Fragrant as a violet on a summer’s night.

Free as an Arab.

Fresh as the trickling rainbow in July.

Frugal, like a beggar’s child.

Gaunt as bitterns in the pools.

Helpless as a king of England.

Heroism, like Plotinus, is almost ashamed of its body.

Hide ourself as Adam at the voice of the Lord God in the garden.

Illusion like the tints of pearl,
Or changing colors of the sky,
Or ribbons of a dancing girl
That mend her beauty to the eye.

Indelible as Domesday Book.

Indispensable as clean linen.

Jump like Harlequin.

Laughter rich as woodland thunder.

Life is a train of moods like a string of beads, and as we pass through them, they prove to be many-colored lenses which paint the world their own hue, and each shows only what lies in its focus.

Men are like Geneva watches with crystal faces which expose the whole movement.

Muffled and dumb like barefoot dervishes.

Passive obedience, like jumping off a castle-roof at the word of a czar.

Perish like leaves.

Proverbs, like the sacred books of each nation, are the sanctuary of the Institutions.

Rich as love.

The sciences, even the best,—mathematics and astronomy,—are like sportsmen, who seize whatever prey offers, even without being able to make any use of it.

Though thy voice be shrill, like rasping file on steel.

Slumber like a stone.

Soft and fluid as a cloud on the air.

Sound as a nut.

Spinning like bubbles in a river.

Sudden as the crack of rifle.

Sweet as the murmur of the brook and the rustle of the corn.

Tense as that cartilage which we have seen attaching the two Siamese.

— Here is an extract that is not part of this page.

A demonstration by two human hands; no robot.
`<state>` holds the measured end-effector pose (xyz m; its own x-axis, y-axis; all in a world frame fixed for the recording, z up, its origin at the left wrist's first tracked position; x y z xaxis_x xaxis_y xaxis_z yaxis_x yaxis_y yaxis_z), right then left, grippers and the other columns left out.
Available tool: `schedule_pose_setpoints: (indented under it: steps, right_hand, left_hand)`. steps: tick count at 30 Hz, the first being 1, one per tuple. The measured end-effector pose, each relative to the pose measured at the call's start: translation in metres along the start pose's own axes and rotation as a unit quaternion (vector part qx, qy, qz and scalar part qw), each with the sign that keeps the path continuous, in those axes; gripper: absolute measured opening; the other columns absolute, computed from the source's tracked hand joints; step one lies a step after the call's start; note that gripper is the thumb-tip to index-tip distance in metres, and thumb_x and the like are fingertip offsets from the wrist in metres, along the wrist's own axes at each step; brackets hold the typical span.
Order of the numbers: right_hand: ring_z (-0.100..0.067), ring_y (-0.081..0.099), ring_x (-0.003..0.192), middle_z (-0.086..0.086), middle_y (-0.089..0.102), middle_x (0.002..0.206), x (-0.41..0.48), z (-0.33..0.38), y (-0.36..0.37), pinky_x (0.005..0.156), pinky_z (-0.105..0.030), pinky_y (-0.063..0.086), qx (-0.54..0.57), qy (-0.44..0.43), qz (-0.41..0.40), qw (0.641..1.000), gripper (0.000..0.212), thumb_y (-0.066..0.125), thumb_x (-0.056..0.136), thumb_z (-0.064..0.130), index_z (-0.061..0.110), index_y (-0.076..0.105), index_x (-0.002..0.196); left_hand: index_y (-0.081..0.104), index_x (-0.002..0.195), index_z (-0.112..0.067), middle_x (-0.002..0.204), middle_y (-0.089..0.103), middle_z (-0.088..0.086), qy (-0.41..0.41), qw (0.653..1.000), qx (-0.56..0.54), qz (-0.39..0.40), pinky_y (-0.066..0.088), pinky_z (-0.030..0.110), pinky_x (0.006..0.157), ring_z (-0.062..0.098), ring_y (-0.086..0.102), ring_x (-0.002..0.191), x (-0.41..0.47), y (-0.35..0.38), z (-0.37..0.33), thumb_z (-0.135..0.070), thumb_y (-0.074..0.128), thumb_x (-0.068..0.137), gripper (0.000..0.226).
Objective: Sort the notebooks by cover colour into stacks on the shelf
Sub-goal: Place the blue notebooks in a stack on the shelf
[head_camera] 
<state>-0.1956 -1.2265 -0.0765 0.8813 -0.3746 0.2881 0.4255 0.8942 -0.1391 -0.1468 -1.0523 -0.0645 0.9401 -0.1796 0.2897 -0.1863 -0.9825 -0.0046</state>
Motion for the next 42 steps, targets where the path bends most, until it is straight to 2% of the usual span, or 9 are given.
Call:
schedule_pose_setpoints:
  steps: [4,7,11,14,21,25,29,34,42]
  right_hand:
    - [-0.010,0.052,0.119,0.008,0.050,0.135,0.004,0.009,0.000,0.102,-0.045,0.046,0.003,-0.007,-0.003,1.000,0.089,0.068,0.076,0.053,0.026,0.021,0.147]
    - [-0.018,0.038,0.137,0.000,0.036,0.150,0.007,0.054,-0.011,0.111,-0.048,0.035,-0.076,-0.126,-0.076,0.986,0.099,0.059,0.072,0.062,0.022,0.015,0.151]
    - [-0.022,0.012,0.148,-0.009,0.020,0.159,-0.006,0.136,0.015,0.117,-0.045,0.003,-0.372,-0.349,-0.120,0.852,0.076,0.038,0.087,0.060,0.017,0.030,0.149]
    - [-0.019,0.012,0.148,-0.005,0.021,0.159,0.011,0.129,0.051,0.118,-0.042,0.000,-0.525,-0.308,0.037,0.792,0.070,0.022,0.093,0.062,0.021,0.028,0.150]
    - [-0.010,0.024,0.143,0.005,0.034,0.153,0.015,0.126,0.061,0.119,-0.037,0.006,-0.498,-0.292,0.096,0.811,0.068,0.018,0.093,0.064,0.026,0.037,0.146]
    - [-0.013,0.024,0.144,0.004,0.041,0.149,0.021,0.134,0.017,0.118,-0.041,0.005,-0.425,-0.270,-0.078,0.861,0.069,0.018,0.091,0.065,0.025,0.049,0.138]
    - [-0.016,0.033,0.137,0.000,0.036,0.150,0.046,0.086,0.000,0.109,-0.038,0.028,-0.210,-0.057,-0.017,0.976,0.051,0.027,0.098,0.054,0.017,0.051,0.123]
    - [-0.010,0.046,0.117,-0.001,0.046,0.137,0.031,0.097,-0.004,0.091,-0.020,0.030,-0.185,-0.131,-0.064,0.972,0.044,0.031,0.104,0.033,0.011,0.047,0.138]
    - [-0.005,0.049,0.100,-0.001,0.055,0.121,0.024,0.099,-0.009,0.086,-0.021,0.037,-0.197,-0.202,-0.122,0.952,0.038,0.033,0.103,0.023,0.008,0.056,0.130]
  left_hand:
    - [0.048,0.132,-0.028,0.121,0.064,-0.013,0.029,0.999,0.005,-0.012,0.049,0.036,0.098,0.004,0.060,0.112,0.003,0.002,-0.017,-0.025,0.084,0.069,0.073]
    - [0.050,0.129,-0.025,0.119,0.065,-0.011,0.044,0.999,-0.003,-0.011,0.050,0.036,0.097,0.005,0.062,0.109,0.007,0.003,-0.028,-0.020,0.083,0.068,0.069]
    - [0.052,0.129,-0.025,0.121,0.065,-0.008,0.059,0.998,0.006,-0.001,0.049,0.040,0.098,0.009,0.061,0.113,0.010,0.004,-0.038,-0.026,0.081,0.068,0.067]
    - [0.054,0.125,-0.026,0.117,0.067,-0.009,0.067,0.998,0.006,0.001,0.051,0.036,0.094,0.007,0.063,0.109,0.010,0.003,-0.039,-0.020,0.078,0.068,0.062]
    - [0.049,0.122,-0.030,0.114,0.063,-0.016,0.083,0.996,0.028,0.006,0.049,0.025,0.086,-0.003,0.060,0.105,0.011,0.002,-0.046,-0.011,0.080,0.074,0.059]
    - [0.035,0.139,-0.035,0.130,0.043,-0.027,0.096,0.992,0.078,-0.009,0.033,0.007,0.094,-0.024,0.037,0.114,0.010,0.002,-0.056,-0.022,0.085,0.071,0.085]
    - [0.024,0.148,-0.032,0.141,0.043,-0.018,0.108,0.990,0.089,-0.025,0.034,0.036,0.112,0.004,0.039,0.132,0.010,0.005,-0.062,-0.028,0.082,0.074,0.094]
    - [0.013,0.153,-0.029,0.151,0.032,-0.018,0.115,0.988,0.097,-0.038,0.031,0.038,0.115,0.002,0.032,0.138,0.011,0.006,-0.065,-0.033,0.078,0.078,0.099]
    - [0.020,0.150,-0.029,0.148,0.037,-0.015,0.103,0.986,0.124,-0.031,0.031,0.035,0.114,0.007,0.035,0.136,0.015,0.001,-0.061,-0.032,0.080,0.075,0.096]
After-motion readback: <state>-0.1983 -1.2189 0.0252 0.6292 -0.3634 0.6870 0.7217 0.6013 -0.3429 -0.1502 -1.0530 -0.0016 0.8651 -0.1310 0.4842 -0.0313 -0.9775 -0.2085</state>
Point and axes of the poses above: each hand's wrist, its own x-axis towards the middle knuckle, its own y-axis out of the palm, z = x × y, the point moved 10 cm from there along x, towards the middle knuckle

I’ve been tossed like the driven foam.

Unstainèd as the sun.

Virtuous as a briar-rose.

Voice … as sweet as the murmur of the brook and the rustle of the corn.

Wide as hope.

Wild as dreams.

Wisdom is like electricity. There is no permanently wise man, but men capable of wisdom, who, being put into certain company, or other favorable conditions, become wise for a short time, as glasses rubbed acquire electric power for a while.

The writer, like the priest, must be exempted from secular labor. His work needs a frolic health: he must be at the top of his condition.